▶ EXERCISE REQUIREMENTS: Whenever an image turns up, omit it and return the remaining data exactly.

▶ DATA:

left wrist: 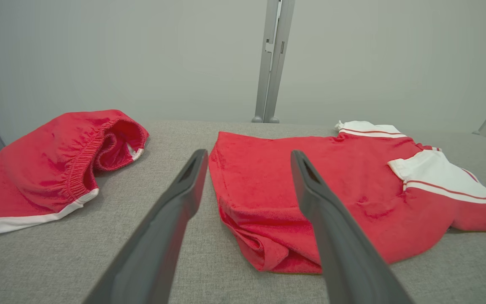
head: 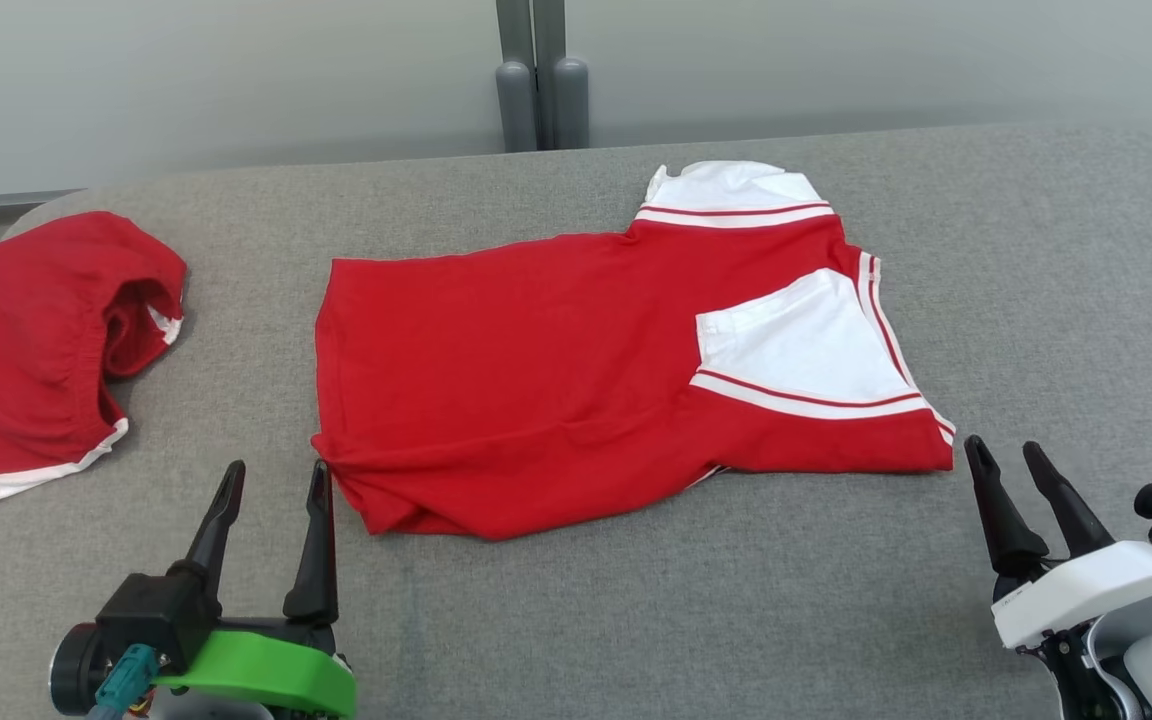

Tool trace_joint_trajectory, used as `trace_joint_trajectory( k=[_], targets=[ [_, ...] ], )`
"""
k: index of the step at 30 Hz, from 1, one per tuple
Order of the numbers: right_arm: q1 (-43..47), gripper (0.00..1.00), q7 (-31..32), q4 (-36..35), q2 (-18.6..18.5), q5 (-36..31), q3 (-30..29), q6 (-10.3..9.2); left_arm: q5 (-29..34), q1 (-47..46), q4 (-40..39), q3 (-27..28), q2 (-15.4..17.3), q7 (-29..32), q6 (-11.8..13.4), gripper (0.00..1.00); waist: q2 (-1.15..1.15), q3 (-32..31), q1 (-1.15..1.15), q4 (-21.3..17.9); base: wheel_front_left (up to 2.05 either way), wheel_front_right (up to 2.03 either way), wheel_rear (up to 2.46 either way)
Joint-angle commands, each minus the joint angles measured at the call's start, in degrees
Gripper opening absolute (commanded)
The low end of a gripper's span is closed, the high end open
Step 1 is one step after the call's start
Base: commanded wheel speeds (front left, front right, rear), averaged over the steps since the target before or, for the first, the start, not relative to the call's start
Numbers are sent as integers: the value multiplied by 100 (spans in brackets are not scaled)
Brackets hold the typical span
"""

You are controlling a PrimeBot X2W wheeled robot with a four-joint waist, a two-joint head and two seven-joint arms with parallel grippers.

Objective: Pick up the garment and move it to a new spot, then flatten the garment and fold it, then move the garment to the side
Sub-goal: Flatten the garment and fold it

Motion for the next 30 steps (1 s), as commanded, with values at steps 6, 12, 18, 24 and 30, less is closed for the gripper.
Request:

▶ EXERCISE ANSWER:
left wrist: 
head: 

Tool trace_joint_trajectory, used as `trace_joint_trajectory( k=[_], targets=[ [_, ...] ], )`
"""
k: index of the step at 30 Hz, from 1, one per tuple
Order of the numbers: right_arm: q1 (-43..47), gripper (0.00..1.00), q7 (-31..32), q4 (-36..35), q2 (-18.6..18.5), q5 (-36..31), q3 (-30..29), q6 (-10.3..9.2); left_arm: q5 (-29..34), q1 (-47..46), q4 (-40..39), q3 (-27..28), q2 (-15.4..17.3), q7 (-29..32), q6 (-11.8..13.4), gripper (0.00..1.00); waist: q2 (-1.15..1.15), q3 (-32..31), q1 (-1.15..1.15), q4 (-21.3..17.9); base: wheel_front_left (up to 2.05 either way), wheel_front_right (up to 2.03 either way), wheel_rear (up to 2.46 either way)
Joint-angle commands, each minus the joint angles measured at the call's start, in degrees
Gripper opening absolute (commanded)
The low end of a gripper's span is closed, the high end open
Step 1 is one step after the call's start
Base: commanded wheel speeds (front left, front right, rear), averaged over the steps since the target before or, for the first, the start, not relative to the call's start
Numbers are sent as integers: the value multiplied by 100 (spans in brackets are not scaled)
Brackets hold the typical span
"""

You are controlling a PrimeBot X2W wheeled robot with a four-joint waist, a two-joint head and two seven-joint arms with parallel grippers.

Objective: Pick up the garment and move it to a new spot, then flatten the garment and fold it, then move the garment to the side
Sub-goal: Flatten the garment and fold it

Motion for the next 30 steps (1 s), as commanded, with values at steps 6, 12, 18, 24 and 30, less is closed for the gripper.
Request:

No additional output will be produced.